07年に取締役になってから、プライベートはないと割り切って仕事をしてきました。基本的に仕事そのものが楽しいですし、これといった趣味も持っていません。あえて経営者の醍醐味を挙げるとしたら、会社が社会的に評価されることです。12年に「日本マーケティング大賞」を、今年も「企業ブランド大賞2015」を受賞しましたが、大手に伍して、タニタのような規模の会社が認められたことは快感に近いものがあります。

ただその考えも、一昨年に長女が誕生したことで、わずかながら変化しました。父親になったことを機に“人生のサイクル”として子育てを1日の時間に組み入れています。周囲には「すみませんが、これまでより早く退社することもありますが、多少大目に見てください」とお願いしました。
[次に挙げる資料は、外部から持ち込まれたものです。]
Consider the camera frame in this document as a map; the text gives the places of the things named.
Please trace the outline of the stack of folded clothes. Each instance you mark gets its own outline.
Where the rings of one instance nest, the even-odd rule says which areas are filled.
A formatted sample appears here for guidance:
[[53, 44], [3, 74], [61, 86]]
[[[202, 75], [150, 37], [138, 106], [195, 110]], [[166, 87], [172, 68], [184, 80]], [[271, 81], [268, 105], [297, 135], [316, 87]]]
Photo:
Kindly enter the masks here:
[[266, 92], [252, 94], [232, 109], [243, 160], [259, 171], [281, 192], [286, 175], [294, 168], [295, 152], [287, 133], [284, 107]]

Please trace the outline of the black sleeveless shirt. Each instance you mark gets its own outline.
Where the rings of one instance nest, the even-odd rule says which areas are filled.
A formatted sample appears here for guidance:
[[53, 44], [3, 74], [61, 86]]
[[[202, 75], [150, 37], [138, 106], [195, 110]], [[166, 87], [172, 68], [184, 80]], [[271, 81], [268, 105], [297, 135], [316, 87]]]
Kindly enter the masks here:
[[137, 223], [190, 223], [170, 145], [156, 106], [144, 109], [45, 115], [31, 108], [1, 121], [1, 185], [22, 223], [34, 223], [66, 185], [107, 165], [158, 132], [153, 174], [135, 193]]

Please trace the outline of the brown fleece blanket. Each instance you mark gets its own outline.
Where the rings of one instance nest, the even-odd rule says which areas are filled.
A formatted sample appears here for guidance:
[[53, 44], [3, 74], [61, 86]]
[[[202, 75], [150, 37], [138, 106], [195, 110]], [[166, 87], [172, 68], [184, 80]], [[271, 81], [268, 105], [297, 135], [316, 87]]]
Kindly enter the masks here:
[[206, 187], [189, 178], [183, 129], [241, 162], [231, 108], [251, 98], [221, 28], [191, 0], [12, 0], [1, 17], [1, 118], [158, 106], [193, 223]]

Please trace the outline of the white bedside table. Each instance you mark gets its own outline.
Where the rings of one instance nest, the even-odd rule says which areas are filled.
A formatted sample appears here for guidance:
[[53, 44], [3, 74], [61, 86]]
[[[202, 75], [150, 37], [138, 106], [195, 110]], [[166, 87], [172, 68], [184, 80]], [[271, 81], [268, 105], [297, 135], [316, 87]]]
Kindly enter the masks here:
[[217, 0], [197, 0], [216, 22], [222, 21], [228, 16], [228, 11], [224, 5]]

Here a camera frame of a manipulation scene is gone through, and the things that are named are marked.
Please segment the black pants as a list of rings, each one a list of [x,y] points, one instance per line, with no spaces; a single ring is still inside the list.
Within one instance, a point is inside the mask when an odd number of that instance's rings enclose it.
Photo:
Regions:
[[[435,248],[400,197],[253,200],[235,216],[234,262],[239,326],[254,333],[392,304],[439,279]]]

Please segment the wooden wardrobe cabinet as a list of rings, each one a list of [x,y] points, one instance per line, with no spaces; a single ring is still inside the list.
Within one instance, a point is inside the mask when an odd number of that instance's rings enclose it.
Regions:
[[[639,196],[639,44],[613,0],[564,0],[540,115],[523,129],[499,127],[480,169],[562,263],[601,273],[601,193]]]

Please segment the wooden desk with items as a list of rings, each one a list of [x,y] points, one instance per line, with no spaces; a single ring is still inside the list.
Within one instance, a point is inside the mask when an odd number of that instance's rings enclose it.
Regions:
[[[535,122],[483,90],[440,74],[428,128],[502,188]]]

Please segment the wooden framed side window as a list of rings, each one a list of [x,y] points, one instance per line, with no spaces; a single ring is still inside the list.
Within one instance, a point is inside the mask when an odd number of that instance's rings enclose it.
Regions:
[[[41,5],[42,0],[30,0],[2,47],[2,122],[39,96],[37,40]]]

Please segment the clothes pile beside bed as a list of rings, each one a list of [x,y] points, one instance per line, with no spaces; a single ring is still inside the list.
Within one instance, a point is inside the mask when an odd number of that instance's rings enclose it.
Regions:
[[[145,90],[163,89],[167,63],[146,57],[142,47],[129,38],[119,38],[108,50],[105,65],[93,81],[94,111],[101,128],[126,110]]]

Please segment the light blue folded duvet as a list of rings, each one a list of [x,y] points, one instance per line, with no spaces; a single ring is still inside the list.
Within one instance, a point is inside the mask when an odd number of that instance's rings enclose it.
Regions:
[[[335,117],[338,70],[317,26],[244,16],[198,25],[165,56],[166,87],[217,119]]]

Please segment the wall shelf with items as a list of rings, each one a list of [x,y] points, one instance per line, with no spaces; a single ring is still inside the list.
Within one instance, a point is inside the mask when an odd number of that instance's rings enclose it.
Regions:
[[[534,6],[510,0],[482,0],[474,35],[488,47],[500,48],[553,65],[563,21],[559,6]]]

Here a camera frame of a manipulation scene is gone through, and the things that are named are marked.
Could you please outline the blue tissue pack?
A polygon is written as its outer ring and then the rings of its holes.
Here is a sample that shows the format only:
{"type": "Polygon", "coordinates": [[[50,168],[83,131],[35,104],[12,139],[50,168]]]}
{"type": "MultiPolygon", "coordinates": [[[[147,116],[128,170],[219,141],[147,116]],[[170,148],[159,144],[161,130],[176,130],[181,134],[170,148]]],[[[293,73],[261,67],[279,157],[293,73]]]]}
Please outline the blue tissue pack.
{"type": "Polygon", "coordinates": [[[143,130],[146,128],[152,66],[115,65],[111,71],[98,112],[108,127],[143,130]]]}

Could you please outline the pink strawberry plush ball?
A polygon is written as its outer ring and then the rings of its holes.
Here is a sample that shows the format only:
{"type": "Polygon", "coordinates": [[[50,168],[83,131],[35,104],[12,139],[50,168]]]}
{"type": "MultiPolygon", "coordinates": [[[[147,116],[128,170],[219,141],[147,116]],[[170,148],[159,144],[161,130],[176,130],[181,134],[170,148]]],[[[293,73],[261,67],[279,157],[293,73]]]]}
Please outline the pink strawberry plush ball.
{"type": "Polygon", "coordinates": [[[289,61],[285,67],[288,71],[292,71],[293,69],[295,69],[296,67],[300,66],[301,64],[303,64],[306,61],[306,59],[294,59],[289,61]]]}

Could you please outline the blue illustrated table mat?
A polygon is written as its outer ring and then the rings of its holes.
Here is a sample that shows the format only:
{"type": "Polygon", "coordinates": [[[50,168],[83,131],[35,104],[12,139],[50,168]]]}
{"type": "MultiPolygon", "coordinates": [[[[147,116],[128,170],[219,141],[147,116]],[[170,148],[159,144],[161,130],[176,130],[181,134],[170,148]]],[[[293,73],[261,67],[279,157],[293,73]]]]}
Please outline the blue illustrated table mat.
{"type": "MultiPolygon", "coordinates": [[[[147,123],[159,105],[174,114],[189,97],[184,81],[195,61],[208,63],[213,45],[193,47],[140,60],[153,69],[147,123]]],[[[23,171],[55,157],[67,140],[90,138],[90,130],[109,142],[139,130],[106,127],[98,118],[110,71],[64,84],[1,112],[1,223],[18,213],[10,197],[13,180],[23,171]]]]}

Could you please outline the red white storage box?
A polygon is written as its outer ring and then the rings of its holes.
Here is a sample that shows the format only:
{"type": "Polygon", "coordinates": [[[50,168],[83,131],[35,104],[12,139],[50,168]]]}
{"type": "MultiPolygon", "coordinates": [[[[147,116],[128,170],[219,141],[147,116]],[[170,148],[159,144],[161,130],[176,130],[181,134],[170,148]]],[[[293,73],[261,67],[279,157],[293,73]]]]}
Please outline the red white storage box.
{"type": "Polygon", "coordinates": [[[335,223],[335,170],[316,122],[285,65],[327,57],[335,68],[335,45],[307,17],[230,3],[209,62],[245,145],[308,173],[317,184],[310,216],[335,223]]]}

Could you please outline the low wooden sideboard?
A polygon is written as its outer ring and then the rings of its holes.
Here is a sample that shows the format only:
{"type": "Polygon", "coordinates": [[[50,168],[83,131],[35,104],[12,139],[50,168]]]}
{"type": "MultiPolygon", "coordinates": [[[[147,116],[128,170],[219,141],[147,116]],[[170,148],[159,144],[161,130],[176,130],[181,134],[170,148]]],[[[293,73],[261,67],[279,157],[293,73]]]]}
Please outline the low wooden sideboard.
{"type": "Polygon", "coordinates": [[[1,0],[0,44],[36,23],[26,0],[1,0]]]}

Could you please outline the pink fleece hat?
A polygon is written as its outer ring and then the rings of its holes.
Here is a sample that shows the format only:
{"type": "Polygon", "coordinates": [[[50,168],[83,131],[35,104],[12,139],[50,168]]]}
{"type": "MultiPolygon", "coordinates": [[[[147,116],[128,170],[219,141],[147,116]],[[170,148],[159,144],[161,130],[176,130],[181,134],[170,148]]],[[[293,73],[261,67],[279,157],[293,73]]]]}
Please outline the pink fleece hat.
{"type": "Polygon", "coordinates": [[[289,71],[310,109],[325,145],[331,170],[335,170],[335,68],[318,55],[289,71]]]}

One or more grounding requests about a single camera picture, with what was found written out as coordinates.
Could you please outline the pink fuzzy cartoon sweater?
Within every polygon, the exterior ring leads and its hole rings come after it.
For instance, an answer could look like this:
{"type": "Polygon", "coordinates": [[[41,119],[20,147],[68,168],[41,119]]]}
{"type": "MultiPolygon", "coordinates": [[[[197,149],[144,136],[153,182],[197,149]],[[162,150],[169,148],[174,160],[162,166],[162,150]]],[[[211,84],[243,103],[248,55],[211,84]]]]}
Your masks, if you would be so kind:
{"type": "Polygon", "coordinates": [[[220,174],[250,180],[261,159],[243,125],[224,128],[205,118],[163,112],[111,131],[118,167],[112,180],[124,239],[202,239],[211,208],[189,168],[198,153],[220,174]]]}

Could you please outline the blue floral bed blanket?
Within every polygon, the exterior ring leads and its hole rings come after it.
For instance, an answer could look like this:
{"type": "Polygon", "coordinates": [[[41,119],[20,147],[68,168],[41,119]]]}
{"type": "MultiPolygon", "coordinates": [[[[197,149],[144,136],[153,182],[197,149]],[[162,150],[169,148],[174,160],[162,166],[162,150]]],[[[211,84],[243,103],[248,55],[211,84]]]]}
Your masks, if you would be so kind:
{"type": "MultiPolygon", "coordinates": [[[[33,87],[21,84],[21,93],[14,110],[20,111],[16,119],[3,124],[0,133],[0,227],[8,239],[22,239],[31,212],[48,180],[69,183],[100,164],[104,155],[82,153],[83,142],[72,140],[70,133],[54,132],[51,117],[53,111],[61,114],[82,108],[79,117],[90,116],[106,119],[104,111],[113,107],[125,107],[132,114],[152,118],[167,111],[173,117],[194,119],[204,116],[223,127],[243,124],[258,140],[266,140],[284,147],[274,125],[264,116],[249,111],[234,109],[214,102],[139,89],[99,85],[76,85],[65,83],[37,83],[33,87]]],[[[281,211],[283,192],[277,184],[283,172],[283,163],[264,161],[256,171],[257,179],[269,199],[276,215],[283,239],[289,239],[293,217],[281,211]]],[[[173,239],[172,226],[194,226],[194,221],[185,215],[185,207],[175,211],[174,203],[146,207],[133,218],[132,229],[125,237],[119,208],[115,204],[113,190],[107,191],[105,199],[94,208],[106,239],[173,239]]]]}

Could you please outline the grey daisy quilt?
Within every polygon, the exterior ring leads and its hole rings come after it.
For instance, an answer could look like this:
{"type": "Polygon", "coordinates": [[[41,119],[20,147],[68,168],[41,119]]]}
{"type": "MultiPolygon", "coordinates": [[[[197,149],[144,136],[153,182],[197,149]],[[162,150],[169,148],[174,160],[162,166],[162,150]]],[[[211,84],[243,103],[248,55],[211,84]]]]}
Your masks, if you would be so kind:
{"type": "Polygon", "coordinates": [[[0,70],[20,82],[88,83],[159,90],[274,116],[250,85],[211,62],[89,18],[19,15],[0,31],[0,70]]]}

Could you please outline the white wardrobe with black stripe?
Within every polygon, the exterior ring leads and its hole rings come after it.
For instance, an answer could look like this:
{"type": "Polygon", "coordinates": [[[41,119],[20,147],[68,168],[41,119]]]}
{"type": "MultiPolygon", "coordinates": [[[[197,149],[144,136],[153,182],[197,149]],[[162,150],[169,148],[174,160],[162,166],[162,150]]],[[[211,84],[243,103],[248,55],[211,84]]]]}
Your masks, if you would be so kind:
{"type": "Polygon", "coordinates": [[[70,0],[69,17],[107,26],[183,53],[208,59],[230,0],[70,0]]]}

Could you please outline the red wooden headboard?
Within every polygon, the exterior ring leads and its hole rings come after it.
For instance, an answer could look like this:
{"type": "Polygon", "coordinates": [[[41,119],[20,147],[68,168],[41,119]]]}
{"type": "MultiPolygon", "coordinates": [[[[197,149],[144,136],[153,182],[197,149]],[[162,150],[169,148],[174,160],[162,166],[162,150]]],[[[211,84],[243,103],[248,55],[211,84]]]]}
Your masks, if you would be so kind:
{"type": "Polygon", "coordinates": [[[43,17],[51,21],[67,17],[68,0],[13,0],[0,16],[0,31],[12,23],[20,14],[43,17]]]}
とはいえ、やはり会社は気になります。得意先との会食が予定より早めに終わったときは自宅に直帰せず、本社に立ち寄ることもあります。そこで、遅くまで残業している社員と語り合うわけです。それもまた、私にとっては貴重な時間です。

▼谷田社長のある1日

06:00 起床
08:15 出社
08:45 ラジオ体操
09:00 子会社取締役会
12:00 社員食堂でランチ
13:00 各部署との社内会議
14:00 移動
15:00 東京都計量協会の理事会へ参加
17:00 移動
18:00 丸の内タニタ食堂でのメニュー検討会
20:00 退社
23:00 就寝

タニタ社長 谷田千里
1972年生まれ。立教学院、調理師専門学校、佐賀短期大学(現・西九州大学短期大学部)を経て佐賀大学理工学部に編入学、97年卒業。船井総合研究所等を経て2001年タニタ入社。05年タニタアメリカ取締役。07年取締役。08年より現職。